►

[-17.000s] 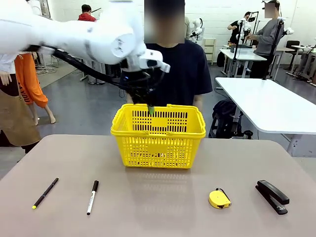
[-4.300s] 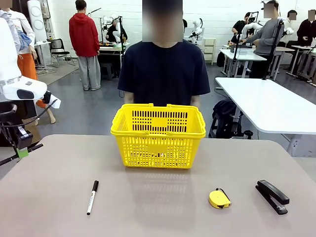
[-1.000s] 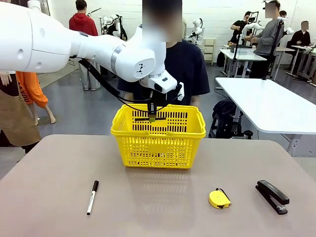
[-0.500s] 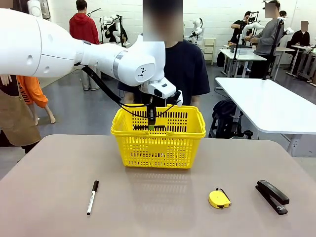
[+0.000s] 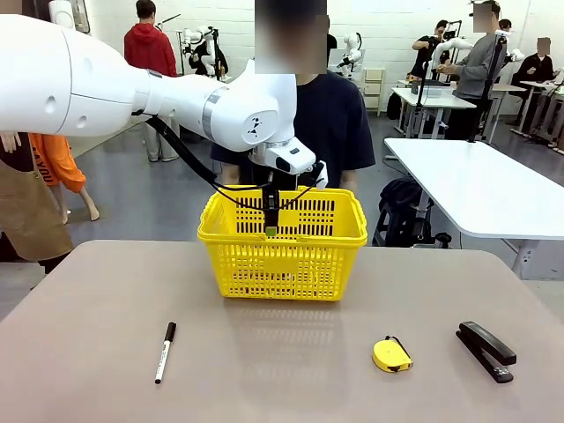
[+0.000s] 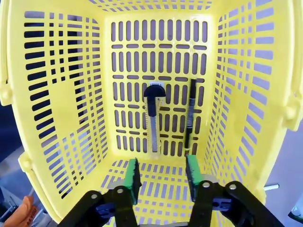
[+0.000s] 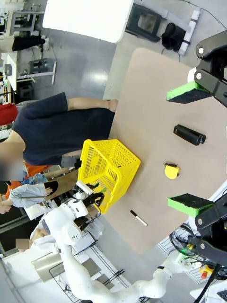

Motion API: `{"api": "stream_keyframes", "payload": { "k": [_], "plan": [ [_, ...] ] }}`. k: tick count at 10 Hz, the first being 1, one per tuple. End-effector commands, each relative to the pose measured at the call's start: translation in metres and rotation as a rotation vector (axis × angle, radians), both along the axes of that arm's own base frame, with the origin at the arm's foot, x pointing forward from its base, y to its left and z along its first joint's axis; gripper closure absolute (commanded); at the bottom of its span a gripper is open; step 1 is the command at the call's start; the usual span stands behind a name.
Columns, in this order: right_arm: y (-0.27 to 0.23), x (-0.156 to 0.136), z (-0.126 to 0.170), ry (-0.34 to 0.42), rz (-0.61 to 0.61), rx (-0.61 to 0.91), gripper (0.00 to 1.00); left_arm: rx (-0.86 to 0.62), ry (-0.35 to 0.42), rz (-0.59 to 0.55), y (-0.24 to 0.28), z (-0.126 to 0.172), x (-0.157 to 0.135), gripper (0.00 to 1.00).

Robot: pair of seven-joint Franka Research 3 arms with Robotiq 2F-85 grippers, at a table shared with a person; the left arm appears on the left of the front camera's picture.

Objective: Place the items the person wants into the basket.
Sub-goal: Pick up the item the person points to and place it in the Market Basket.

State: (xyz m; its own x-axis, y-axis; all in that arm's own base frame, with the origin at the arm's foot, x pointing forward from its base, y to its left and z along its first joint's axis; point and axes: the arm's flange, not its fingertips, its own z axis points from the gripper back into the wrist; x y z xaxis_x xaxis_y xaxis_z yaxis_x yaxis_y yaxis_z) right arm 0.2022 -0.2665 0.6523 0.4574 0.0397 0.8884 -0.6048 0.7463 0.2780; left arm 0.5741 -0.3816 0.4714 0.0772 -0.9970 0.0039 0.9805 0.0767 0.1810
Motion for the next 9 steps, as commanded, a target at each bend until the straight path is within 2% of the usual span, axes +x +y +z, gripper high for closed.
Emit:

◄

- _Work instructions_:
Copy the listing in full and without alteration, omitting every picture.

- _Worked solution_:
[-17.000s] 
[-4.300s] 
[-1.000s] 
[-0.500s] 
[+0.000s] 
[+0.000s] 
[+0.000s] 

Motion API: `{"api": "stream_keyframes", "payload": { "k": [_], "plan": [ [_, ...] ] }}`. k: tick count at 10 Hz, the first being 1, one per tuple. End-effector commands, each relative to the pose measured at the call's start: translation in metres and rotation as a rotation vector (axis × angle, radians), both along the axes of that arm's own base frame, with the origin at the arm's foot, x pointing forward from its base, y to its left and z along its first joint's axis; gripper closure absolute (commanded); at the bottom of its span a gripper is open; step 1 is the command at the call's start; the usual span stands behind a name.
Columns, in this order: right_arm: y (-0.27 to 0.23), x (-0.156 to 0.136), z (-0.126 to 0.170), ry (-0.34 to 0.42), rz (-0.61 to 0.61), rx (-0.61 to 0.91), gripper (0.00 to 1.00); left_arm: rx (-0.86 to 0.62), ry (-0.35 to 0.42), rz (-0.59 to 0.55), y (-0.24 to 0.28), z (-0.126 to 0.172), x (-0.157 to 0.135), gripper (0.00 to 1.00).

Robot: pair of seven-joint Franka Research 3 arms with Robotiq 2F-85 grippers, at a table shared with a person; the left arm appears on the left of the front camera's picture.

Objective: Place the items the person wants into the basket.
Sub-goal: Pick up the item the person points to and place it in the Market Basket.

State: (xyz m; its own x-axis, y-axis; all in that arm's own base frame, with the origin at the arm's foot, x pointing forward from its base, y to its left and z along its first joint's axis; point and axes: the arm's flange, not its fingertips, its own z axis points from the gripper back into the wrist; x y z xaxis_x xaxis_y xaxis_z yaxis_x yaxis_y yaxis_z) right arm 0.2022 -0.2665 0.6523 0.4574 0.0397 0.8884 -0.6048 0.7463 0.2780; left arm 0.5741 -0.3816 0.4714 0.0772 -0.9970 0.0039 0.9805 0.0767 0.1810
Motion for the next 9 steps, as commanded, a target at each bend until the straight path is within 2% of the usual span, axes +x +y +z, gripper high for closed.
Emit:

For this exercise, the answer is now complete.